━━━━━ PROVIDED INFORMATION

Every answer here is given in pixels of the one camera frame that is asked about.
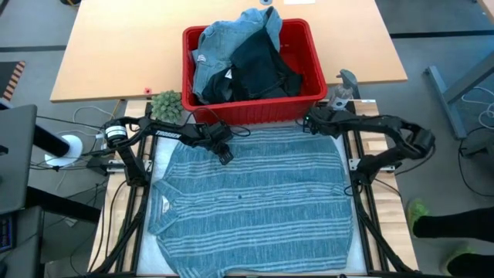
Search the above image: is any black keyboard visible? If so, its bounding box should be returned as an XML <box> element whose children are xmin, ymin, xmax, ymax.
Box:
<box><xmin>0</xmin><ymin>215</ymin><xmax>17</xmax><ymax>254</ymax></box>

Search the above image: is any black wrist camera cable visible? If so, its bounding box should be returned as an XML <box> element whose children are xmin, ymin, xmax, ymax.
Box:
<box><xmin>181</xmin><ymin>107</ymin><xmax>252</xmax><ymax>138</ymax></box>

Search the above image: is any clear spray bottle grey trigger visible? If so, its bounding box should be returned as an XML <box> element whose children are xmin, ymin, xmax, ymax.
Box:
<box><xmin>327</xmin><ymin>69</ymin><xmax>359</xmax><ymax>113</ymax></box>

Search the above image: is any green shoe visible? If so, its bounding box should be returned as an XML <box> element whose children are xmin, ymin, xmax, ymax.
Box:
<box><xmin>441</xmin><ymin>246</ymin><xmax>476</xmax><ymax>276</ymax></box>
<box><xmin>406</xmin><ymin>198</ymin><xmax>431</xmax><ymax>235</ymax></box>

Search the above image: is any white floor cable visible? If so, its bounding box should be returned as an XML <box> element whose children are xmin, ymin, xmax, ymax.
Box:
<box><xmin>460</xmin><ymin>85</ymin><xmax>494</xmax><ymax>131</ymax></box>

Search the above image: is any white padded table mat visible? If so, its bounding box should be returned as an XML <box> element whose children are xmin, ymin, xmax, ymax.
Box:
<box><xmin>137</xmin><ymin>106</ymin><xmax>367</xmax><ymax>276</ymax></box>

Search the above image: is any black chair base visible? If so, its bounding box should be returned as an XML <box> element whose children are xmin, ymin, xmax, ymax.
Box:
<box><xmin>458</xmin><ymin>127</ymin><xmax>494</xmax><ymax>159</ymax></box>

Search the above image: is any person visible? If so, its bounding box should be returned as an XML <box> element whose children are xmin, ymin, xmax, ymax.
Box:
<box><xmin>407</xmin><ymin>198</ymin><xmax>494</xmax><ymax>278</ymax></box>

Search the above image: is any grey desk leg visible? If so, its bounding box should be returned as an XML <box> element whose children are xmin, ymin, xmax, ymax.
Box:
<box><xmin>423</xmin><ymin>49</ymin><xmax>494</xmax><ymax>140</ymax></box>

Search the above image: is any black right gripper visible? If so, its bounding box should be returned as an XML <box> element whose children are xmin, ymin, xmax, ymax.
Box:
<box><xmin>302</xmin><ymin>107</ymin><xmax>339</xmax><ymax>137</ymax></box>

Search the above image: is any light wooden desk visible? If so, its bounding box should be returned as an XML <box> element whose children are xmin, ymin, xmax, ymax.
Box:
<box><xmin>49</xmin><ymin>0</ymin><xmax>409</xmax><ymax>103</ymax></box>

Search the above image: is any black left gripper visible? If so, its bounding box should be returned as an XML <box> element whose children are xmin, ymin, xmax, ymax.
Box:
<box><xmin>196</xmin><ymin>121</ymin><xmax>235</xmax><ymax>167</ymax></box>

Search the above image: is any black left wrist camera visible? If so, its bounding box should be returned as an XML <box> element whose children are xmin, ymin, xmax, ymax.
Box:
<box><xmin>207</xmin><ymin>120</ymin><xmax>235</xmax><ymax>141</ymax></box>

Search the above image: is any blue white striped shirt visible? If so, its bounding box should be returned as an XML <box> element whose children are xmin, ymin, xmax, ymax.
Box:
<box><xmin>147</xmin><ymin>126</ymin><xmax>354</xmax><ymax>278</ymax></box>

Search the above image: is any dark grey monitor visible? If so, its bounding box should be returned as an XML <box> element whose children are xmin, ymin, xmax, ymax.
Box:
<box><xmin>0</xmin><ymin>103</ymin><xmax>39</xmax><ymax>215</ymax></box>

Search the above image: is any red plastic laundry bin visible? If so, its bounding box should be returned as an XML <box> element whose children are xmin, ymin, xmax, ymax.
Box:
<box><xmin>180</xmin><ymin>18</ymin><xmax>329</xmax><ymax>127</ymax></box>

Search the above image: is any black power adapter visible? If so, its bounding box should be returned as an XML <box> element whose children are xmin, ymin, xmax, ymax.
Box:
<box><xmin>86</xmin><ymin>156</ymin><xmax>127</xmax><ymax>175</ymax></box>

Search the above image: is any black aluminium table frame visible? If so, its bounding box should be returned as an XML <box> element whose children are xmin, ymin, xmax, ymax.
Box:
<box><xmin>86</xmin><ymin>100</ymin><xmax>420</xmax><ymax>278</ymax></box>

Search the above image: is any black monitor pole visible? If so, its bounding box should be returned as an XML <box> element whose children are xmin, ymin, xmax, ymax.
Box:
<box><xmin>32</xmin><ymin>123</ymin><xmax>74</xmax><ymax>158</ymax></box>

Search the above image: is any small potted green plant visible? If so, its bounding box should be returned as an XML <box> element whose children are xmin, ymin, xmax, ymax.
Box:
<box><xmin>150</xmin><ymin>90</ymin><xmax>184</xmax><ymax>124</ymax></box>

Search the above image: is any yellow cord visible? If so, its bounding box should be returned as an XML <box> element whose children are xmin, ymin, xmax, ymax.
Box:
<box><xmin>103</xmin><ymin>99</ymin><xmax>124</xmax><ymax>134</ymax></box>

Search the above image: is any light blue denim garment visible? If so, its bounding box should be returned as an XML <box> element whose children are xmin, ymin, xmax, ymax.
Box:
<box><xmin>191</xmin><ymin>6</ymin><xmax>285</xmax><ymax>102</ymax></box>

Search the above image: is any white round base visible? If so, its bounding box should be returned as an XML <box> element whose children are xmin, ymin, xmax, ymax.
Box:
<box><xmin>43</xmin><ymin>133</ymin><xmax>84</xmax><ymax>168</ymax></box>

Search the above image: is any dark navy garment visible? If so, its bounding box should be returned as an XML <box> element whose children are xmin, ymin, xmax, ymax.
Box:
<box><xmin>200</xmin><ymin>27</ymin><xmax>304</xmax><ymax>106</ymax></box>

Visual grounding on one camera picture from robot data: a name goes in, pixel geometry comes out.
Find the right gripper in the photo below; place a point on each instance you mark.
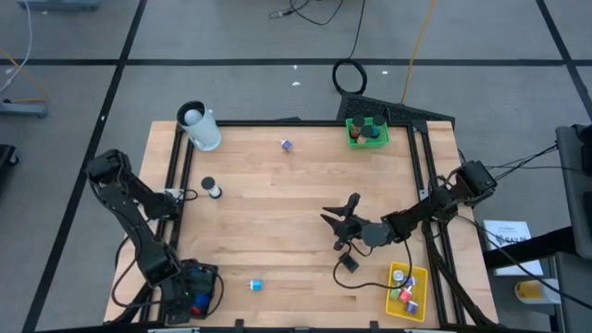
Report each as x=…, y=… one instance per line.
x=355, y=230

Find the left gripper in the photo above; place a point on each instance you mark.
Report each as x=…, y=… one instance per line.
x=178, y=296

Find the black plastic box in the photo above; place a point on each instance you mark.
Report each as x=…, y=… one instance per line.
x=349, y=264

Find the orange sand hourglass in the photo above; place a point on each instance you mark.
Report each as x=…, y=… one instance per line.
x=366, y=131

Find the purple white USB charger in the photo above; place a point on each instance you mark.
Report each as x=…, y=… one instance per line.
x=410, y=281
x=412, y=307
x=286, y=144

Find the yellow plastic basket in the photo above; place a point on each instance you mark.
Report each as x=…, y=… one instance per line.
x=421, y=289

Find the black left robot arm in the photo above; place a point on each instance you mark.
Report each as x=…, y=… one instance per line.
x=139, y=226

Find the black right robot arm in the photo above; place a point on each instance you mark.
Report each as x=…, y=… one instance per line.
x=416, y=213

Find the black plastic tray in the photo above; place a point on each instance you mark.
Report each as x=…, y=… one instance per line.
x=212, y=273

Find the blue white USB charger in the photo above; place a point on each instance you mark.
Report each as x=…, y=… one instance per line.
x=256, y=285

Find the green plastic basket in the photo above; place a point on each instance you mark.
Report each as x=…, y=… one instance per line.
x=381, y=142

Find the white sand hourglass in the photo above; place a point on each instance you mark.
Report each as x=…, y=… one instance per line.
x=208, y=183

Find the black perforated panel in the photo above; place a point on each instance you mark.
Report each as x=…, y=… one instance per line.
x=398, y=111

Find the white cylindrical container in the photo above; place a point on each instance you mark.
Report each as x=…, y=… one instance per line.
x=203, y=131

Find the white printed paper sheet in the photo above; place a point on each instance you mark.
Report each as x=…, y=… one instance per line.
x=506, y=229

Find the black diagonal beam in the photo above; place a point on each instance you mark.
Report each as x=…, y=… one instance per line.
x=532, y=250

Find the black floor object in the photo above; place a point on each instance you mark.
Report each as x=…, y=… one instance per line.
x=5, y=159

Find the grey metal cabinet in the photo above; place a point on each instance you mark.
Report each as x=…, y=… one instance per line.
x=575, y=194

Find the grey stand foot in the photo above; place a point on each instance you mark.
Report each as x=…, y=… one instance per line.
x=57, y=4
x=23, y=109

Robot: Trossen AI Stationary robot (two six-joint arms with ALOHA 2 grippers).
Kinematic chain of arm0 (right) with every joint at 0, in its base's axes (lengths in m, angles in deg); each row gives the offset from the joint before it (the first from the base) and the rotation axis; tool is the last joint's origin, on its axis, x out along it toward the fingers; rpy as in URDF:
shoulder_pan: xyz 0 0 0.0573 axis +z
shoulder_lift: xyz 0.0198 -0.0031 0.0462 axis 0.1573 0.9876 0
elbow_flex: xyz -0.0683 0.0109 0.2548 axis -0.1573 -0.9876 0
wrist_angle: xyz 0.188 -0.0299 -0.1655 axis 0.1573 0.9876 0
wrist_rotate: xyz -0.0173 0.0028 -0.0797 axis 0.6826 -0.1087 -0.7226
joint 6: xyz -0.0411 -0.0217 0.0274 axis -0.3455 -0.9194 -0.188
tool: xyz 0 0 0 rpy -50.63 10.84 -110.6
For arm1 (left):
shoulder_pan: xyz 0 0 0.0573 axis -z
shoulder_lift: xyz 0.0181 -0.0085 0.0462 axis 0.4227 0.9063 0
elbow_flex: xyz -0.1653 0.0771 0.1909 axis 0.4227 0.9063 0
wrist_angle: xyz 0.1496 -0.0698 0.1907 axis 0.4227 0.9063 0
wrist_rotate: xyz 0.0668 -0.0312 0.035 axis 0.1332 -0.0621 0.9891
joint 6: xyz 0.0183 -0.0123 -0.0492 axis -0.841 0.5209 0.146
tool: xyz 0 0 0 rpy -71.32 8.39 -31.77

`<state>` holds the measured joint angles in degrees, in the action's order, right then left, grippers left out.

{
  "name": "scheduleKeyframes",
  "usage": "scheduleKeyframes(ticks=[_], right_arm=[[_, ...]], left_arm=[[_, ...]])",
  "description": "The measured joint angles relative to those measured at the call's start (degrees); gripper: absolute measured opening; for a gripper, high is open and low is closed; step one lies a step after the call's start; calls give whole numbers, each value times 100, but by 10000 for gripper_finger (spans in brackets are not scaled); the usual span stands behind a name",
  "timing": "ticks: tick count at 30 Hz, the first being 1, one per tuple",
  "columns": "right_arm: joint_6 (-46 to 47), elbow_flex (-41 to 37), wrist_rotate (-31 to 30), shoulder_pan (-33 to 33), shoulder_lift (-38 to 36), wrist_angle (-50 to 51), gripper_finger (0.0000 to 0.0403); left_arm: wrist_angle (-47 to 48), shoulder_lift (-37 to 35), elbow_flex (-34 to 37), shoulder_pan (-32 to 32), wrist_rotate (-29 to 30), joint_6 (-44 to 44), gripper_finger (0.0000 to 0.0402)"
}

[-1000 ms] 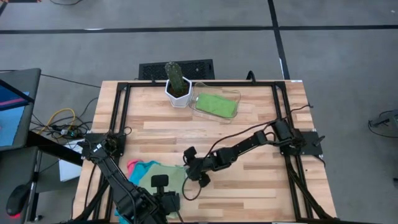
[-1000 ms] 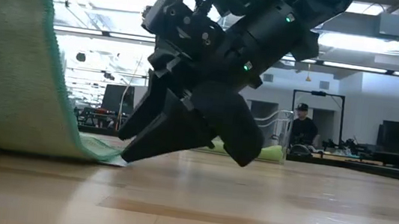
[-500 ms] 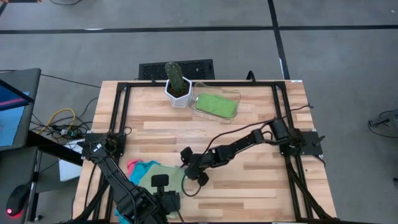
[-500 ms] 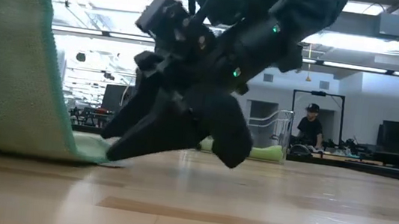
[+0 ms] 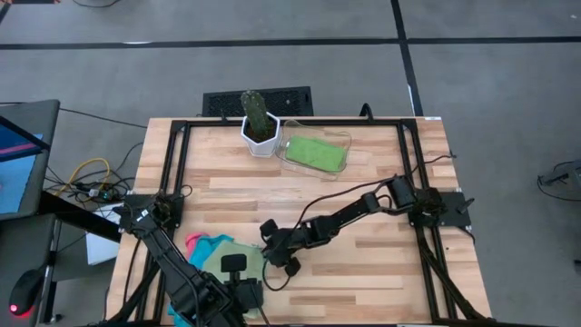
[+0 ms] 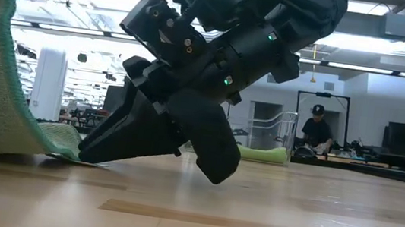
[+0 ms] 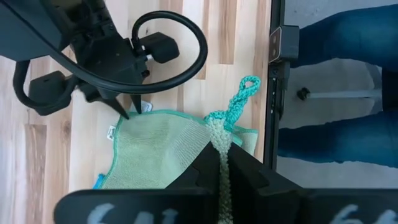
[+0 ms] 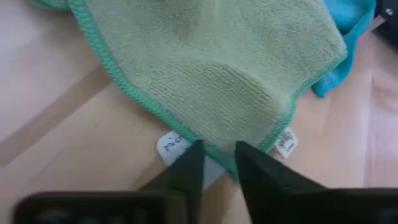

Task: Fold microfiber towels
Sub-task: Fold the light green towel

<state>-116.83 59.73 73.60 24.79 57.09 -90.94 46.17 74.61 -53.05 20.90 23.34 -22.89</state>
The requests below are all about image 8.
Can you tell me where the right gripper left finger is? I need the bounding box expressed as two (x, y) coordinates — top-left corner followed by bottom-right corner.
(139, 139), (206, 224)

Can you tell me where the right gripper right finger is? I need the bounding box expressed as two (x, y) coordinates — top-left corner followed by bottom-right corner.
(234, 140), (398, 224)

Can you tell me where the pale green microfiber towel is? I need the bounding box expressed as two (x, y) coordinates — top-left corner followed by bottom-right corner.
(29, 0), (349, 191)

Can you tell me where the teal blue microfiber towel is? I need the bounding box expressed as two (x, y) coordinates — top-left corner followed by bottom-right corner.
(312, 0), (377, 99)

━━━━━━━━━━

## WORK TO BE COMPLETED
Count the lines of the data that hold the string "scheduleKeyframes", and give that number as the entire reply.

## ANSWER TO THE PROBLEM
2